A Georgia-licensed gastroenterologist, hepatologist, or (via telehealth) a qualifying internal medicine physician can prescribe Rezdiffra. Dosing is 80 mg once daily for patients weighing <100 kg and 100 mg once daily for patients weighing 100 kg or more [1].

Step 3: Submit Prior Authorization

Your prescriber's office submits the PA to your insurance plan. Attach biopsy or FibroScan results, recent liver function tests, and documentation of lifestyle intervention attempts. Reference the MAESTRO-NASH 52-week data [4] in the clinical necessity statement.

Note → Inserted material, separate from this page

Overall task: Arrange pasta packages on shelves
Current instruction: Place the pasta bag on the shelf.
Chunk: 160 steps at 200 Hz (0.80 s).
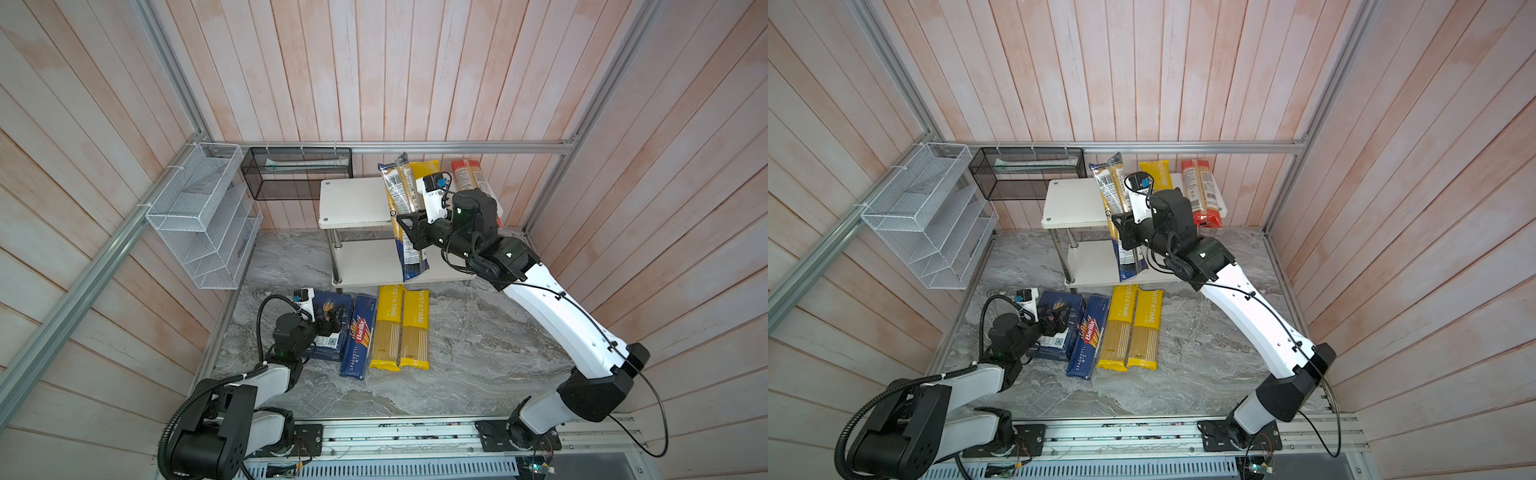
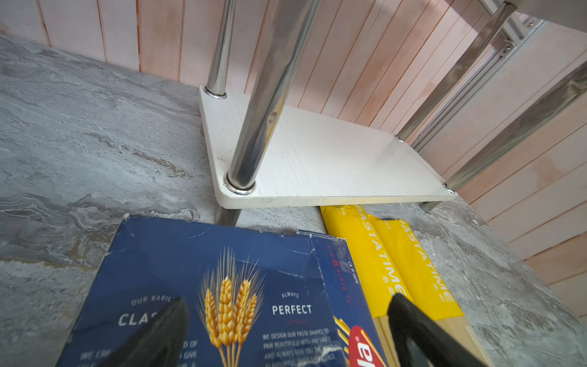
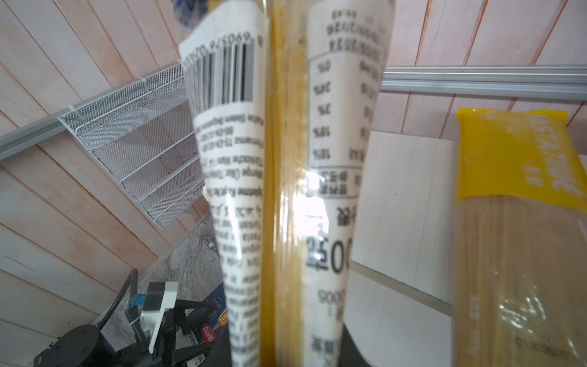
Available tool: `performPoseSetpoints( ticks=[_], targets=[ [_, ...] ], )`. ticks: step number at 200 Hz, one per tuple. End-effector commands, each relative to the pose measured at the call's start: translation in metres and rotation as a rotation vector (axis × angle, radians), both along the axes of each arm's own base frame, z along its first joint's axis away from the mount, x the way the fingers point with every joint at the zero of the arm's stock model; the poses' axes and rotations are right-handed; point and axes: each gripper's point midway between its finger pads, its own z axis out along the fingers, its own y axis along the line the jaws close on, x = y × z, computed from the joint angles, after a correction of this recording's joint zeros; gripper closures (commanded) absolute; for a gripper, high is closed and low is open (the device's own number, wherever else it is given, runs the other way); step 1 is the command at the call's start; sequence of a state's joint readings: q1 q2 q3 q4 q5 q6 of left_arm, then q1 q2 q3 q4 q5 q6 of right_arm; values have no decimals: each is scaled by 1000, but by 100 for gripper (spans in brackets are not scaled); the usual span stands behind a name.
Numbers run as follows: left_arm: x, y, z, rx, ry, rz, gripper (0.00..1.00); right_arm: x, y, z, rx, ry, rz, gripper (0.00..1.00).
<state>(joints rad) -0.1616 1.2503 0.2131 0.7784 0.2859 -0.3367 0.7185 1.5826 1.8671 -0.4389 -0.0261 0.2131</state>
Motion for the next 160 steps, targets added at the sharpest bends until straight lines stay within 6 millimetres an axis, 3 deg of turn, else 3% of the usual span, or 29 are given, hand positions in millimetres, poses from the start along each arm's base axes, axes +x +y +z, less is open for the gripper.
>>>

Step 4: Enroll in Madrigal Assist

Simultaneously with the PA submission, ask the prescriber's office to enroll you in the Madrigal Assist hub. For commercially insured patients, this is the single most effective cost-reduction step available in Georgia.

Step 5: Fill at a Specialty Pharmacy

Rezdiffra is dispensed through specialty pharmacies, not standard retail. CVS Specialty, Walgreens Specialty, and Accredo serve Georgia patients. Confirm your plan's preferred specialty pharmacy before the prescription is routed.

Starting at 80 mg and titrating to 100 mg after 12 weeks (if tolerated and clinically indicated) follows the prescribing information and aligns with how MAESTRO-NASH patients were managed [4].